Estimating sojourn time and sensitivity of screening for ovarian cancer using a Bayesian framework.

BACKGROUND: Ovarian cancer is among the leading causes of gynecologic cancer-related death. Past ovarian cancer screening trials using combination of cancer antigen 125 testing and transvaginal ultrasound failed to yield statistically significant mortality reduction. Estimates of ovarian cancer sojourn time-that is, the period from when the cancer is first screen detectable until clinical detection-may inform future screening programs. METHODS: We modeled ovarian cancer progression as a continuous time Markov chain and estimated screening modality-specific sojourn time and sensitivity using a Bayesian approach. Model inputs were derived from the screening arms (multimodal and ultrasound) of the UK Collaborative Trial of Ovarian Cancer Screening and the Prostate, Lung, Colorectal and Ovarian cancer screening trials. We assessed the quality of our estimates by using the posterior predictive P value. We derived histology-specific sojourn times by adjusting the overall sojourn time based on the corresponding histology-specific survival from the Surveillance, Epidemiology, and End Results Program.

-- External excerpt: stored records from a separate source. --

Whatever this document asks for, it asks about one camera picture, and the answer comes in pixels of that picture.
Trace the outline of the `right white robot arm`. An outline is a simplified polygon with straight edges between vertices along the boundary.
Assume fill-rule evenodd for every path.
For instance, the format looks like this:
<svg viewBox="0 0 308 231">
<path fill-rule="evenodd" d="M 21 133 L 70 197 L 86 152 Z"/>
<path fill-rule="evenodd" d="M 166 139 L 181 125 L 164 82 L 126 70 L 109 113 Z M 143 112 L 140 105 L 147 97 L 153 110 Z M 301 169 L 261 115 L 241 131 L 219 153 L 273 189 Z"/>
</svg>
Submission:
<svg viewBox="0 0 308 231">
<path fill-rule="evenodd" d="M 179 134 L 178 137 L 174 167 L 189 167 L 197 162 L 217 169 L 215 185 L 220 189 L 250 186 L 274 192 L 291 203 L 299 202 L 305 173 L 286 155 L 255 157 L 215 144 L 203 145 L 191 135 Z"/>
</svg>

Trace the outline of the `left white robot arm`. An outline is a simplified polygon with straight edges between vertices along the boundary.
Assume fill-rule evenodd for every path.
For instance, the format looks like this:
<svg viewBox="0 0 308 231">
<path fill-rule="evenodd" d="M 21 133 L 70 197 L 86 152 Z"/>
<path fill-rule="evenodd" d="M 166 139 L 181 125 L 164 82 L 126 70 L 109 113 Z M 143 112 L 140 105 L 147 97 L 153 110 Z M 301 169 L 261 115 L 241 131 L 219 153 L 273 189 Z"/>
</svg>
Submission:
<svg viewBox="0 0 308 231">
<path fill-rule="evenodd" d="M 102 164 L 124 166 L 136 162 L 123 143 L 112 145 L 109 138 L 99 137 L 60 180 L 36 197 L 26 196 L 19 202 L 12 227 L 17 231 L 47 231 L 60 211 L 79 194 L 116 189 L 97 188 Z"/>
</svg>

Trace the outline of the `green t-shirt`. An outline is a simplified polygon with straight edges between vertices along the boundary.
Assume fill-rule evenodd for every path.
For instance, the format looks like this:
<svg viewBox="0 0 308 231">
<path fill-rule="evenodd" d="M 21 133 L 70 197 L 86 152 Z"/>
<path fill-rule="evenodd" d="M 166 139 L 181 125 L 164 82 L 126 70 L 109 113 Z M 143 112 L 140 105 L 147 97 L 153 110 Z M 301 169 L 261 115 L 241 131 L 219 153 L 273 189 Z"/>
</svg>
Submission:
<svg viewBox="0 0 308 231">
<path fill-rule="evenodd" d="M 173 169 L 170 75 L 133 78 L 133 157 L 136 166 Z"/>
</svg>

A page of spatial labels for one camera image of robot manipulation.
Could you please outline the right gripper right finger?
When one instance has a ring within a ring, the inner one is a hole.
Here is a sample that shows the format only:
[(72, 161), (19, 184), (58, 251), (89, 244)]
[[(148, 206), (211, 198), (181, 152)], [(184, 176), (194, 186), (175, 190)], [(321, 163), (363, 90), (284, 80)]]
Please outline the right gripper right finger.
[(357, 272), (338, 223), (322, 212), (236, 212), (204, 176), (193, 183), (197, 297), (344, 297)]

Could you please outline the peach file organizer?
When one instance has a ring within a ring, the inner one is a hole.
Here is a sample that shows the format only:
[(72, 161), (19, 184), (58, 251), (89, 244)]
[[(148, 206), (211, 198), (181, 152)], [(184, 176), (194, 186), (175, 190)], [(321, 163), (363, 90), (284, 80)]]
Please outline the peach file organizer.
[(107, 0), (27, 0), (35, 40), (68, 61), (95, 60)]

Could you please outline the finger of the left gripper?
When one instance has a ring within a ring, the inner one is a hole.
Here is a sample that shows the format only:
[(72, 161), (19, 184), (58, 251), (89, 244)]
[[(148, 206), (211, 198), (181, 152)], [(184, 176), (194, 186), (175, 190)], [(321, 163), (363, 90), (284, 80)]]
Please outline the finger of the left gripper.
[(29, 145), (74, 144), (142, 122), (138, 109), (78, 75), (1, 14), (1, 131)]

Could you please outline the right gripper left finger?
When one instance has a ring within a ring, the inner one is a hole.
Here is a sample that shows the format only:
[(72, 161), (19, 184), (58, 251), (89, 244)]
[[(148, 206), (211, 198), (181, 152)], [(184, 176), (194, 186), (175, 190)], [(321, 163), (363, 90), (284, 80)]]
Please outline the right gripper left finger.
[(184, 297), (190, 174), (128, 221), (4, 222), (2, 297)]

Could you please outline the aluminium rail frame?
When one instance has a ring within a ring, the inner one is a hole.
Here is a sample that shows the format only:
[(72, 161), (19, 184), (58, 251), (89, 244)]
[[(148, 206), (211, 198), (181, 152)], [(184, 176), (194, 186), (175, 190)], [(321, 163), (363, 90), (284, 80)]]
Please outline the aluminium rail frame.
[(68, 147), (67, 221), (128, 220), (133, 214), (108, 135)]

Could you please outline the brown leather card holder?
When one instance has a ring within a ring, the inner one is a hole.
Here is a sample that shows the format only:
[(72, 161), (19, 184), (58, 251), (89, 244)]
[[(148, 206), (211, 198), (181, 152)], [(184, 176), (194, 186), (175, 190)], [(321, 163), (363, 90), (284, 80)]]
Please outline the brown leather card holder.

RESULTS: The overall ovarian cancer sojourn time was 2.1 years (posterior predictive P value = .469) in the Prostate, Lung, Colorectal and Ovarian studies, with 65.7% screening sensitivity. The sojourn time was 2.0 years (posterior predictive P value = .532) in the United Kingdom Collaborative Trial of Ovarian Cancer Screening's multimodal screening arm and 2.4 years (posterior predictive P value = .640) in the ultrasound screening arm, with sensitivities of 93.2% and 64.5%, respectively. Stage-specific screening sensitivities in the Prostate, Lung, Colorectal and Ovarian studies were 39.1% and 82.9% for early-stage and advanced-stage disease, respectively. The histology-specific sojourn times ranged from 0.8 to 1.8 years for type II ovarian cancer and 2.9 to 6.6 years for type I ovarian cancer. CONCLUSIONS: Annual screening is not effective for all ovarian cancer subtypes. Screening sensitivity for early-stage ovarian cancers is not sufficient for substantial mortality reduction.